Question 16.4: Design of a Flywheel–Shaft Assembly A 400 mm diameter flywhe...
Design of a Flywheel–Shaft Assembly
A 400 mm diameter flywheel is to be shrunk onto a 50 mm diameter shaft. Determine
a. The required radial interference
b. The maximum tangential stress in the assembly
c. The speed at which the contact pressure becomes 0
Requirement: At a maximum speed of n = 5000 rpm, a contact pressure of p = 8 MPa is to be maintained.

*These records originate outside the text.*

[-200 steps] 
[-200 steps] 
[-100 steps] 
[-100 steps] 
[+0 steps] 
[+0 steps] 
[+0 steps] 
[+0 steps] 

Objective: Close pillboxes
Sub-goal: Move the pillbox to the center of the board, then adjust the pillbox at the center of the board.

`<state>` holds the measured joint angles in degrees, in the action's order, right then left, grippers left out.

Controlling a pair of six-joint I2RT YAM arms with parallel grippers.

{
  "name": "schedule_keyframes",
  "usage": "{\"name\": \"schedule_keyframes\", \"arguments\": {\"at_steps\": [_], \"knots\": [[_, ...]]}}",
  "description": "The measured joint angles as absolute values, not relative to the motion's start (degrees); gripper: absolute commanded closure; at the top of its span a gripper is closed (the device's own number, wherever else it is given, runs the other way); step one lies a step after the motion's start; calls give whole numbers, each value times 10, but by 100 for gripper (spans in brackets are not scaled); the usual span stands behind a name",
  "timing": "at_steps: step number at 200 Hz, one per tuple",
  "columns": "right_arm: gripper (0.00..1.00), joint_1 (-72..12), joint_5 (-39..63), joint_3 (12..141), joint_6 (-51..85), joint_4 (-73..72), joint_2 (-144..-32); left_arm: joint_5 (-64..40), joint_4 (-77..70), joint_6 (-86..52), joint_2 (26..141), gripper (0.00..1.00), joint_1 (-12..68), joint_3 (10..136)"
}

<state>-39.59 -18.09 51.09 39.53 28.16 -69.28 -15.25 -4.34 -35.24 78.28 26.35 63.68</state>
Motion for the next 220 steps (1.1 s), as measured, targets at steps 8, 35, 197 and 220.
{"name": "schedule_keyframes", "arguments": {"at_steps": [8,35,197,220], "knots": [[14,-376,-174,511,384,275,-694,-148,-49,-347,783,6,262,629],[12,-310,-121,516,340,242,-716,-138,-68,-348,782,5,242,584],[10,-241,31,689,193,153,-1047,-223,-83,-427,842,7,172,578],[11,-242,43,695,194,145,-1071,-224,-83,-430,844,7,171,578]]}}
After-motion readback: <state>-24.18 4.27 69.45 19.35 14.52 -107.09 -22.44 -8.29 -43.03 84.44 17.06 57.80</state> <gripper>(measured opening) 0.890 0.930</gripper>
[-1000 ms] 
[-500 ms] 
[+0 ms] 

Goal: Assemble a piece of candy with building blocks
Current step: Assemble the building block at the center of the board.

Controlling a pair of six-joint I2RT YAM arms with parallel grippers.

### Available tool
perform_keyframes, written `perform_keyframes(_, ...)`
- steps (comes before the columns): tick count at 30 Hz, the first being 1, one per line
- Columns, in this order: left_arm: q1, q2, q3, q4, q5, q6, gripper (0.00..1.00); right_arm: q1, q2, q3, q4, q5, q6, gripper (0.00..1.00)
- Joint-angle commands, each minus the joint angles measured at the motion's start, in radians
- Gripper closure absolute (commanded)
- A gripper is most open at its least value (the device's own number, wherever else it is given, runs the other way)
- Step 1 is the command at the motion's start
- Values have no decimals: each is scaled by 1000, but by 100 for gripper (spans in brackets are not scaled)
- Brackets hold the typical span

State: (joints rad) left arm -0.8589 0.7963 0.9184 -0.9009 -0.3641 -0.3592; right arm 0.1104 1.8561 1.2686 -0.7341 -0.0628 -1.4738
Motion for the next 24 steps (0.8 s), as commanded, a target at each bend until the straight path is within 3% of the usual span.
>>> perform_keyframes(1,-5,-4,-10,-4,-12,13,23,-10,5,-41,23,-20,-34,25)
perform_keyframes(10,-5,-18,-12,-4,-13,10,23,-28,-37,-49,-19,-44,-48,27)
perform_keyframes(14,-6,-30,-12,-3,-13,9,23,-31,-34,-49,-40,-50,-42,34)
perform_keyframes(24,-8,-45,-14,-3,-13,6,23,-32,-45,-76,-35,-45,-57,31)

Design Decisions: Both the flywheel and shaft are made of steel having \rho=7.8 kN s^2 / m ^4 , E = 200 GPa, and \nu = 0.3.
a. Applying Equation 16.35, we have
\delta=\frac{a p}{E d}\left\lgroup \frac{a^2+b^2}{b^2-a^2}+\nu \right\rgroup +\frac{a p}{E_{ s }}(1-\nu)+\frac{a \rho \omega^2}{4 E_d}\left[(1-\nu) a^2+(3+\nu) b^2\right] (16.35)
\begin{aligned} \delta &=\frac{25\left(10^{-3}\right) p}{200\left(10^9\right)}\left\lgroup \frac{25^2+200^2}{200^2-25^2}+1 \right\rgroup+\frac{25(7.8) \omega^2}{4\left(200 \times 10^9\right)}\left[0.7(0.025)^2+3.3(0.2)^2\right] \\ &=\left(0.254 p+32.282 \omega^2\right) 10^{-12} \end{aligned} (a)
For p = 8 MPa and \omega = 5000(2π/60) = 523.6 rad/s, Equation (a) leads to \delta = 0.011 mm.
b. Using Equation 16.32,
\sigma_{\theta, \max }=p \frac{a^2+b^2}{b^2-a^2}+\frac{\rho \omega^2}{4}\left[(1-\nu) a^2+(3+\nu) b^2\right] (16.32)
\begin{aligned} \sigma_{\theta, \max } &=8 \frac{25^2+200^2}{200^2-25^2}+\frac{7800(523.6)^2}{4}\left[0.7(0.025)^2+3.3(0.2)^2\right] \\ &=8.254+70.80=79.05 MPa \end{aligned}
c. Inserting \delta=0.011 \times 10^{-3} m \text { and } p=0 into Equation (a) results in
\omega=\left\lgroup \frac{0.011 \times 10^9}{32.282} \right\rgroup ^{1 / 2}=583.7 rad / s
Therefore,
n=583.7 \frac{60}{2 \pi}=5574 rpm
Comment: At this speed, the shrink fit becomes completely ineffective.